Given the continued high rural population growth in the country, at the rate of 2.6%, the pressure on natural ecosystems and the associated biodiversity resources will continue unabated (Abebe 2005; Negash et al. 2012; Kindu et al. 2013, 2015). Strengthening the management of biodiversity in agricultural landscapes is crucial to complement other biodiversity conservation initiatives through national parks, wildlife sanctuaries, priority forest areas or protected forests, area enclosures and gene banks in the country (Zomer et al. 2009; Boffa et al. 2005; Negash et al. 2012; Tadesse et al. 2014a). Agro-bio-diverse ecosystems have contributed to biodiversity conservation via (1) provision of supplementary habitats/refuges for native flora and fauna; (2) minimizing the pressure on natural forests and their biodiversity through provision of alternative sources; (3) connecting wild populations of fragmented forests with those of continuous forests through landscape connectivity; (4) conserving the gene pools of native woody species such as wild coffee by providing habitats; (5) enhancing the gene flow of native flora by providing habitats for pollinators and seed-dispersing animals (Boffa et al. 2005; Abebe 2005; Senbeta and Denich 2006; Negash et al. 2012; Tadesse et al. 2014a).

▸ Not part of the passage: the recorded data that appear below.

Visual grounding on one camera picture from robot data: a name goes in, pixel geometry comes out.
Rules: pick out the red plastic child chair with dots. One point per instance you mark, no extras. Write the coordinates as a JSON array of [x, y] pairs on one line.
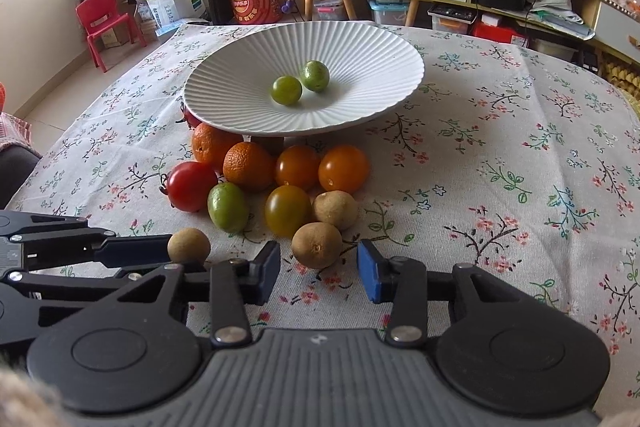
[[100, 24]]

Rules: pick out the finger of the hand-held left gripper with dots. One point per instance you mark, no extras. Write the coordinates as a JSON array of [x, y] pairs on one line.
[[75, 280], [135, 250]]

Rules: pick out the dark sofa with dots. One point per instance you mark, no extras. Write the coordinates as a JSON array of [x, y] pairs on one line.
[[15, 177]]

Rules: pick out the floral tablecloth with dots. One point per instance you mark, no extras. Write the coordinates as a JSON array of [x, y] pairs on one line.
[[500, 157]]

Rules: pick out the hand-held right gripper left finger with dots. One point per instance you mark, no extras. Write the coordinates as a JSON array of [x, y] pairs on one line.
[[269, 274]]

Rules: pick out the pink striped cloth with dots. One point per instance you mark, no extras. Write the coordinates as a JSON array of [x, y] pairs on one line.
[[12, 129]]

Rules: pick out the dark-lidded clear storage box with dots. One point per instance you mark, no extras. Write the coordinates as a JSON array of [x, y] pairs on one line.
[[450, 24]]

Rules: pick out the yellow-brown cherry tomato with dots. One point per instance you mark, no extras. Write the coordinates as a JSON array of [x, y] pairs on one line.
[[287, 210]]

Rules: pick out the red flat box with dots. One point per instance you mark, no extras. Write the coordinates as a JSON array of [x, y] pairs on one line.
[[495, 32]]

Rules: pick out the person's fuzzy clothing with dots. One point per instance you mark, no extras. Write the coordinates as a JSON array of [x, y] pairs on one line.
[[20, 402]]

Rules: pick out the low wooden sideboard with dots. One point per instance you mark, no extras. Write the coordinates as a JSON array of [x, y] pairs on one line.
[[620, 24]]

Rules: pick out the elongated green plum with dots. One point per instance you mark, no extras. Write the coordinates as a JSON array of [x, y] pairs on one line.
[[227, 207]]

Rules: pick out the red tomato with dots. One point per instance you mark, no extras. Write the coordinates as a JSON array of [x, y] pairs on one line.
[[190, 119], [191, 187]]

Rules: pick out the white ribbed plate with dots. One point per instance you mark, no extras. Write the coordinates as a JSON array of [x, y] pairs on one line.
[[360, 67]]

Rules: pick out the orange mandarin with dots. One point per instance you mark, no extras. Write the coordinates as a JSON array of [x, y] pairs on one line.
[[248, 166], [210, 144]]

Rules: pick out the orange cherry tomato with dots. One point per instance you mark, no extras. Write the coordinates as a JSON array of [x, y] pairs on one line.
[[297, 167], [344, 168]]

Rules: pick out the brown longan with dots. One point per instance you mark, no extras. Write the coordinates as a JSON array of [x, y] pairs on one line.
[[316, 245], [188, 246], [335, 209]]

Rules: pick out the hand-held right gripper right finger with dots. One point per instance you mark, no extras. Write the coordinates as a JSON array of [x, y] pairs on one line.
[[370, 274]]

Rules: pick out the blue-lidded clear storage box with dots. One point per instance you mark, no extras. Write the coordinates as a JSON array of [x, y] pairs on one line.
[[390, 13]]

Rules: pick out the yellow egg trays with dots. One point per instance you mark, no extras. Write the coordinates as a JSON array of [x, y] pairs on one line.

However, the potential of agro-ecosystems in biodiversity conservation varies greatly depending on the land management, land use, and environmental and socioeconomic conditions of an area (Abebe 2005; Tolera et al. 2008; Abebe et al. 2009; Duguma and Hager 2010; Negash et al. 2012; Tadesse et al. 2014a). For instance, home garden and agricultural-forest mosaic landscapes in Southern and Southwest Ethiopia host a remarkably higher number of woody species than the cereal-based agricultural landscape common to Central and Northern Ethiopia (Tolera et al. 2008; Duguma and Hager 2010; Tefera et al. 2014). The altitude, soil conditions, slope and aspects, and household attributes also affect the role of the agricultural landscape in biodiversity conservation (Nair 1993; Abebe 2005; Mengistu 2008; Hadgu 2008; Negash et al. 2012; Kebede et al. 2013; Yirdaw et al. 2015). For instance, several studies reported the positive relationship between household wealth status on wood species diversity and abundance (e.g., Jarvis et al. 2000; Kindt et al. 2004; Asfaw and Ågren 2007). However, in some cases such positive relationships were not observed (e.g., Boffa et al. 2008; Duguma and Hager 2010). The variation in plant species composition and diversity among different locations and land uses indicated that more studies are needed across diverse ecological and socioeconomic settings to comprehensively understand the role of agro-ecosystems in plant diversity preservation and its determinants. This study investigated the role of smallholder agricultural landscapes for plant diversity conservation in part of Ethiopia’s Central Rift Valley. The specific objectives were to: (1) assess plant species composition and diversity; (2) identify determinant factors of the presence of plant diversity and woody stems; (3) assess future prospects of woody species among smallholder farmers; (4) understand the importance of managing plant biodiversity, i.e., local uses.
Materials and methods
Description of the study area
This study was conducted in the Meskan district, which is located between 38°15′0.7″–38°33′50.9″E and 8°1′58.8″–8°16′29.6″N in Central Ethiopia (Fig. 1). Butajira is the district town and is located about 130 km south of Addis Ababa. The study area is characterized by diverse topographic features consisting of plains (55%), sloping land (35%) and mountains (10%) (WARD 2013).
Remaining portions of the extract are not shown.